Verlind: ‘De grootste milieuwinst is te behalen bij de renovatie van de bestaande woonvoorraad. Per jaar worden er 50.000 à 60.000 nieuwe woningen gebouwd. Dat is niets vergeleken bij de renovatie. Daar worden per jaar meer dan 200.000 woningen onderhanden genomen. Voor dat segment zijn we begonnen met een nieuwe productielijn. Een investering van euro 5 à 10 mln. De planning is om volgend jaar met de renovatiepilots te beginnen.’
Maar de productielijn is nog niet operationeel, want hoe duurzaam het nieuwe product ook zal worden voor de hele keten tot aan het energieverbruik van de consument toe, de provincie Brabant wil vooralsnog geen bouwvergunning afgeven voor de nieuwe fabriek. Verlind: ‘Het probleem van de overheid is dat het geen gestroomlijnd bedrijf is. Ze werkt niet faciliterend. Wij hoeven helemaal geen voorkeursbehandeling omdat we met zo’n mooi project bezig zijn. Maar we willen als duurzame ondernemer met respect behandeld worden. Waarom is er niet een consulent van Economische Zaken of van Vrom die dit soort initiatieven langs alle loketten van de gemeente, de provincie en de rijksoverheid kan loodsen, zodat alle vergunningen op elkaar afgestemd kunnen worden? Zo hebben wij ook geen vertrouwen in de overheid.’

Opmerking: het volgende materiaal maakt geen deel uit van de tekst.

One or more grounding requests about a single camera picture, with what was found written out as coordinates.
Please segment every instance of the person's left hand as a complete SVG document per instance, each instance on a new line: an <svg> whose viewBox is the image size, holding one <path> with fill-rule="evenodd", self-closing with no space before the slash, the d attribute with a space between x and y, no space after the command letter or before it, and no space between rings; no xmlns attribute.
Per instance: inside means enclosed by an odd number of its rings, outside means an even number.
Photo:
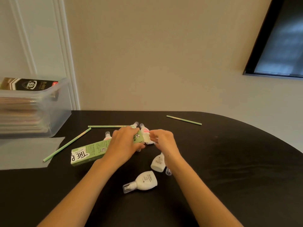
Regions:
<svg viewBox="0 0 303 227"><path fill-rule="evenodd" d="M130 126L115 130L102 159L111 161L117 168L122 166L136 150L145 148L143 143L134 143L134 135L138 131L139 128L131 128Z"/></svg>

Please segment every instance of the forearm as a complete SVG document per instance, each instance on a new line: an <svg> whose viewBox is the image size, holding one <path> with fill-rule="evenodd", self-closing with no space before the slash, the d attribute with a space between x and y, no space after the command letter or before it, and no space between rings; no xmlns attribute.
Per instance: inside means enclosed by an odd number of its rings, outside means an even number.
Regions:
<svg viewBox="0 0 303 227"><path fill-rule="evenodd" d="M182 157L173 161L171 171L200 226L242 226Z"/></svg>
<svg viewBox="0 0 303 227"><path fill-rule="evenodd" d="M83 179L38 227L84 226L101 190L116 169L108 159L96 160Z"/></svg>

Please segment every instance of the black frame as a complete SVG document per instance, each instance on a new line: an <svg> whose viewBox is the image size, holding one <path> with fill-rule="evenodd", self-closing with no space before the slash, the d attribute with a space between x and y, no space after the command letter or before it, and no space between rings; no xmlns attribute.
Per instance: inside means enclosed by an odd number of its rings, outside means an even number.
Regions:
<svg viewBox="0 0 303 227"><path fill-rule="evenodd" d="M285 0L272 0L270 7L267 11L266 17L264 19L263 25L261 27L261 30L259 32L258 38L255 42L254 48L252 50L252 53L249 57L249 60L247 62L247 65L245 67L243 75L249 75L249 76L270 76L270 77L279 77L279 78L287 78L287 79L293 79L293 78L300 78L303 77L301 75L291 75L291 76L282 76L282 75L276 75L276 74L264 74L264 73L256 73L255 69L256 66L260 60L260 57L263 53L263 50L265 48L265 45L267 44L267 41L269 39L269 36L275 26L275 23L277 21L277 18L279 16L279 13L282 9L283 3Z"/></svg>

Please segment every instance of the green pencil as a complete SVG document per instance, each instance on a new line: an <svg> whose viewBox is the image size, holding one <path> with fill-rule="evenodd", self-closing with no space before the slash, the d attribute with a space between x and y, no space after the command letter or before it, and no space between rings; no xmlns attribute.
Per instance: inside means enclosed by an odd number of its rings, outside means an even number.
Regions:
<svg viewBox="0 0 303 227"><path fill-rule="evenodd" d="M202 125L202 123L199 123L199 122L193 122L193 121L190 121L190 120L180 119L180 118L177 118L177 117L172 117L172 116L166 116L166 117L182 120L182 121L185 121L185 122L191 122L191 123L198 124L198 125Z"/></svg>
<svg viewBox="0 0 303 227"><path fill-rule="evenodd" d="M82 132L80 135L78 135L77 137L75 137L73 140L69 141L67 144L65 144L63 147L60 147L58 150L56 150L54 153L52 153L50 156L48 156L47 158L43 159L43 162L46 162L47 160L49 160L51 157L53 157L55 154L59 153L60 151L62 151L64 148L66 148L69 144L71 144L72 142L76 141L78 138L80 138L82 135L84 135L85 133L87 133L88 131L90 131L91 128L87 129L86 131Z"/></svg>
<svg viewBox="0 0 303 227"><path fill-rule="evenodd" d="M126 125L108 125L108 126L88 126L92 128L102 128L102 127L127 127Z"/></svg>

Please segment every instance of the television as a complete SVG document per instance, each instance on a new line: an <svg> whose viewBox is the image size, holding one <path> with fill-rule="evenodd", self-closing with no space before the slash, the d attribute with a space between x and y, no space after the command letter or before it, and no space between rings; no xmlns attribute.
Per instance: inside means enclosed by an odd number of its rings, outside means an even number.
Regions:
<svg viewBox="0 0 303 227"><path fill-rule="evenodd" d="M244 75L303 78L303 0L272 0Z"/></svg>

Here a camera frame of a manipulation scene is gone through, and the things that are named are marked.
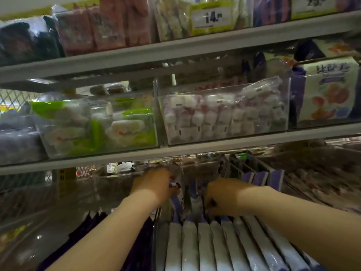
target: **shelf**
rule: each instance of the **shelf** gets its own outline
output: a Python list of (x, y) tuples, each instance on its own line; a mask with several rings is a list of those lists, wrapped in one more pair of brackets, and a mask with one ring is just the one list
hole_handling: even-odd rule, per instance
[(0, 82), (87, 72), (347, 32), (361, 11), (0, 68)]
[(177, 145), (148, 150), (123, 152), (117, 154), (98, 155), (66, 160), (53, 160), (33, 164), (12, 165), (0, 167), (0, 175), (33, 171), (45, 171), (69, 167), (82, 167), (97, 164), (108, 164), (120, 161), (160, 159), (208, 152), (230, 151), (235, 149), (272, 145), (276, 143), (294, 142), (307, 139), (352, 136), (359, 133), (361, 133), (361, 123), (352, 123), (345, 125), (319, 127), (314, 129), (296, 130), (291, 132), (267, 134), (262, 136), (251, 136), (214, 142), (203, 142), (189, 145)]

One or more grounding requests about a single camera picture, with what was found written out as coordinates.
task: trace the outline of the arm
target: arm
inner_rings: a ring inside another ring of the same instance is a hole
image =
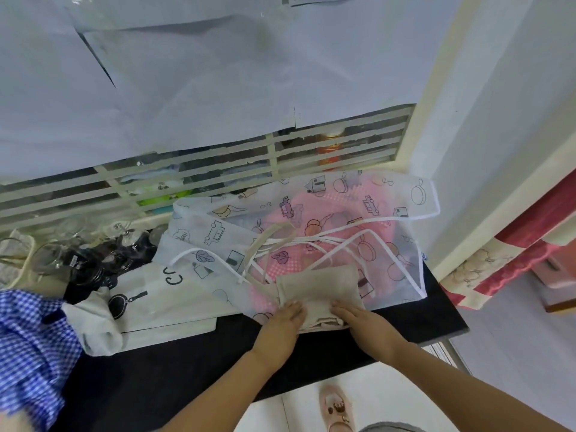
[[[384,318],[347,303],[332,313],[347,322],[358,346],[420,388],[460,432],[570,432],[519,400],[407,342]]]
[[[161,432],[232,432],[258,392],[292,354],[306,310],[299,302],[278,310],[262,327],[254,347]]]

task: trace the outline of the hand
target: hand
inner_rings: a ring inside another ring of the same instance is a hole
[[[348,302],[336,301],[330,308],[350,326],[358,347],[375,360],[394,366],[399,351],[410,345],[383,317]]]
[[[271,373],[276,373],[292,354],[305,318],[306,308],[300,302],[288,302],[260,329],[252,352]]]

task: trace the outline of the gray pants
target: gray pants
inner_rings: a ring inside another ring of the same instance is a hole
[[[390,421],[381,421],[366,426],[360,432],[424,432],[416,426],[407,423],[391,423]]]

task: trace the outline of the pink slipper
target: pink slipper
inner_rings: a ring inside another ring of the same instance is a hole
[[[328,432],[356,432],[352,404],[339,386],[327,385],[322,388],[320,411]]]

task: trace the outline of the blue checkered cloth
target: blue checkered cloth
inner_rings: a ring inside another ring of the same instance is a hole
[[[42,323],[61,306],[31,292],[0,291],[0,410],[24,409],[35,430],[56,421],[62,387],[82,353],[66,318]]]

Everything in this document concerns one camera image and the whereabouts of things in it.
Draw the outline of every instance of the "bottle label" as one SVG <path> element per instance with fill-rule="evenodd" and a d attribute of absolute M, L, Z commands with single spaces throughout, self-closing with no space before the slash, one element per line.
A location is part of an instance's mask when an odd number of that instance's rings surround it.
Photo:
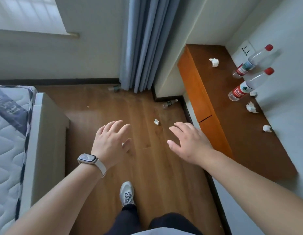
<path fill-rule="evenodd" d="M 242 98 L 244 95 L 250 93 L 251 91 L 253 91 L 254 89 L 248 87 L 246 85 L 246 82 L 244 81 L 241 85 L 237 86 L 233 91 L 233 95 L 236 97 L 236 98 Z"/>
<path fill-rule="evenodd" d="M 246 63 L 241 64 L 236 72 L 238 75 L 243 76 L 245 75 L 249 70 L 253 69 L 256 65 L 253 65 L 250 63 L 250 61 L 246 61 Z"/>

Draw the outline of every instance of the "window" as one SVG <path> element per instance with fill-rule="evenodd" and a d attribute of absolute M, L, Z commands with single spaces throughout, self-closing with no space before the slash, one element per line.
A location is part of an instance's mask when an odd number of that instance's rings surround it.
<path fill-rule="evenodd" d="M 55 0 L 0 0 L 0 29 L 68 34 Z"/>

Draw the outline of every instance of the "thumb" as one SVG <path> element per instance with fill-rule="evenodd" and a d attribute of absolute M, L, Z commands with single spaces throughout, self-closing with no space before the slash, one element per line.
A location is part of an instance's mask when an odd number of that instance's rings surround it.
<path fill-rule="evenodd" d="M 169 144 L 170 149 L 175 152 L 177 155 L 180 156 L 180 150 L 181 147 L 179 145 L 177 145 L 175 142 L 173 142 L 172 140 L 168 140 L 167 144 Z"/>
<path fill-rule="evenodd" d="M 123 146 L 122 146 L 123 150 L 127 153 L 130 148 L 131 148 L 131 139 L 128 138 L 124 143 L 123 143 Z"/>

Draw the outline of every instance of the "curtain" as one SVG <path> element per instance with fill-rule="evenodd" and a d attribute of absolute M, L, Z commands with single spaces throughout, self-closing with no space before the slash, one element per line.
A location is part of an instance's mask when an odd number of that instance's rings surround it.
<path fill-rule="evenodd" d="M 180 0 L 127 0 L 120 83 L 134 92 L 151 89 Z"/>

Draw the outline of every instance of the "dark baseboard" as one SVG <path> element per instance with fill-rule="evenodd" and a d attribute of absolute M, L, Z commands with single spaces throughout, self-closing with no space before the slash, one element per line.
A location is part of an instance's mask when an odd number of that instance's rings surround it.
<path fill-rule="evenodd" d="M 14 79 L 0 80 L 0 85 L 46 86 L 76 84 L 119 84 L 118 78 L 76 78 L 76 79 Z"/>
<path fill-rule="evenodd" d="M 169 100 L 178 99 L 178 101 L 180 102 L 180 104 L 182 106 L 182 109 L 184 111 L 185 118 L 186 118 L 187 122 L 193 124 L 191 116 L 190 116 L 189 111 L 188 111 L 187 106 L 186 106 L 186 102 L 185 102 L 184 97 L 182 95 L 169 96 L 169 97 L 160 97 L 160 98 L 158 98 L 156 96 L 156 92 L 155 92 L 154 86 L 152 86 L 151 92 L 152 92 L 152 95 L 153 95 L 154 102 L 166 102 L 166 101 L 169 101 Z M 220 201 L 220 198 L 219 198 L 216 186 L 215 186 L 215 184 L 213 182 L 212 176 L 207 171 L 204 170 L 204 172 L 205 172 L 205 176 L 206 176 L 206 179 L 208 181 L 208 185 L 209 185 L 209 188 L 210 188 L 210 191 L 211 191 L 214 203 L 216 205 L 216 208 L 217 208 L 220 220 L 221 220 L 222 227 L 224 229 L 224 233 L 226 235 L 232 235 L 230 226 L 228 224 L 228 220 L 227 220 L 227 218 L 225 216 L 225 213 L 224 213 L 224 210 L 223 210 L 223 207 L 222 207 L 222 204 L 221 204 L 221 201 Z"/>

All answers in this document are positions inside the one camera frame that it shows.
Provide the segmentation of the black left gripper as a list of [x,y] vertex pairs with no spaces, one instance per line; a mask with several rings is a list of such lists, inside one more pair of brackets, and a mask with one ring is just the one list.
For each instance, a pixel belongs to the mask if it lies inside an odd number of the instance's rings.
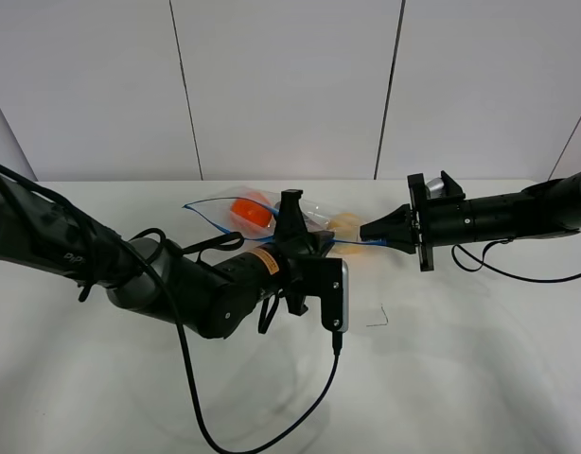
[[297,289],[302,280],[298,260],[303,255],[328,254],[334,246],[334,233],[330,231],[309,232],[299,201],[300,189],[288,189],[281,193],[276,215],[273,242],[287,263],[287,276],[282,294],[291,315],[302,316],[308,311],[307,296]]

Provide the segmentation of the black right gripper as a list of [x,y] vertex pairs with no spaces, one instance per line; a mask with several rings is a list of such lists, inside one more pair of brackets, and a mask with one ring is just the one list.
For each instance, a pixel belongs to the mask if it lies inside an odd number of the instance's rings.
[[446,184],[446,196],[429,200],[422,173],[407,177],[411,205],[405,203],[392,213],[360,227],[361,240],[384,240],[385,246],[406,254],[418,253],[421,271],[432,271],[433,236],[431,210],[434,206],[463,201],[466,194],[461,185],[442,170],[440,176]]

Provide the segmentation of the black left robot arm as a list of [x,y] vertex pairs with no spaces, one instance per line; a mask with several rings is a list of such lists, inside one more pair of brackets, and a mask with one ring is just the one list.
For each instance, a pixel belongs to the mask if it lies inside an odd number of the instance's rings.
[[148,229],[130,240],[60,194],[0,165],[0,260],[106,288],[120,308],[181,323],[206,339],[229,337],[253,311],[265,332],[280,299],[291,314],[321,302],[325,329],[347,328],[347,270],[329,256],[333,235],[307,228],[301,192],[286,190],[272,239],[243,249],[233,232],[182,248]]

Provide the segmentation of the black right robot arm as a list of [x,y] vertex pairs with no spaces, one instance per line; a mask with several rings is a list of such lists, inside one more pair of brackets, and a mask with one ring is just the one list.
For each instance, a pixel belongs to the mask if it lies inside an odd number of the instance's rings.
[[519,192],[469,199],[443,171],[426,182],[407,177],[411,201],[360,227],[360,239],[417,254],[422,271],[433,269],[435,247],[507,244],[519,239],[576,235],[581,230],[581,171]]

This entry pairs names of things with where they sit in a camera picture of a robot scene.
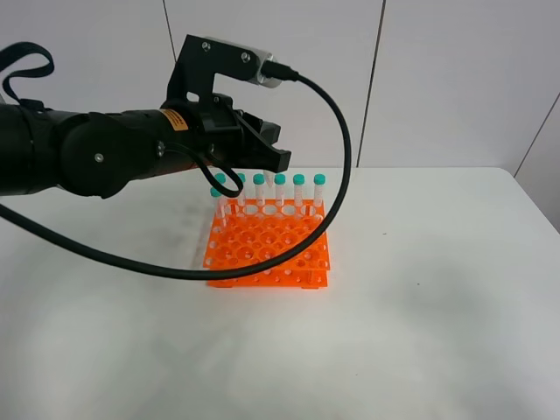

Verlind is ook niet te spreken over het Nationaal Pakket Duurzaam Bouwen. ‘Ik doe niet mee aan die onzin. Wij denken in kwaliteit. Elke woning moet toch van goede kwaliteit en energie- en waterzuinig zijn? Duurzaam gebouwde woningen mogen duurder zijn omdat duurzame bouwproducten zogenaamd duurder zijn. En al dat gedoe over zonnepanelen op daken en de welstandscommissies. Als je echt wat voor het milieu wil doen, maak die zonnepanelen dan welstandsvrij. Dat is dan ook vanaf 1 januari 2003 al zo geregeld. Wij hebben op eigen kracht een woning gerealiseerd in de sociale sector die een energieverbruik van nul heeft. We hebben ons daar niet sympathiek mee gemaakt.’
SNM heeft niet de mankracht en de expertise om Unidek te begeleiden bij dit intensieve project. Het moet tenslotte voor Unidek ook rendabel zijn om in te investeren. Voor het advies en de begeleiding is Hans Blonk van Blonk Milieuadvies ingeschakeld. Hij staat voor 22 dagen ingeroosterd. Blonk: ‘Dit is een traject dat je zorgvuldig moet doen. De bedrijven moeten er zelf wat aan hebben, iets uit kunnen halen. Unidek stapt er natuurlijk niet in als het alleen maar geld kost. Dat kunnen ze zich niet veroorloven. Geen enkel bedrijf. Daarin zit ook de afweging van wat een onderneming aankan en wat niet.’ Verlind voegt daar aan toe dat Unidek met de hulp van SNM uiteindelijk een commerciële voorsprong krijgt. ‘Wij overleven als middelgroot familiebedrijf door innovatief te zijn en dit project levert nieuwe innovatieve producten op.’
De laatste stap in het proces is de aannemers, de woningbouwverenigingen, de architecten, ofwel de professionals overtuigen van de noodzaak van het product. Verlind: ‘We hebben al een paar geïnteresseerde partijen uitgenodigd. We gaan met een clubje gericht op kwaliteit samenwerken. SNM blijft daarbij betrokken.’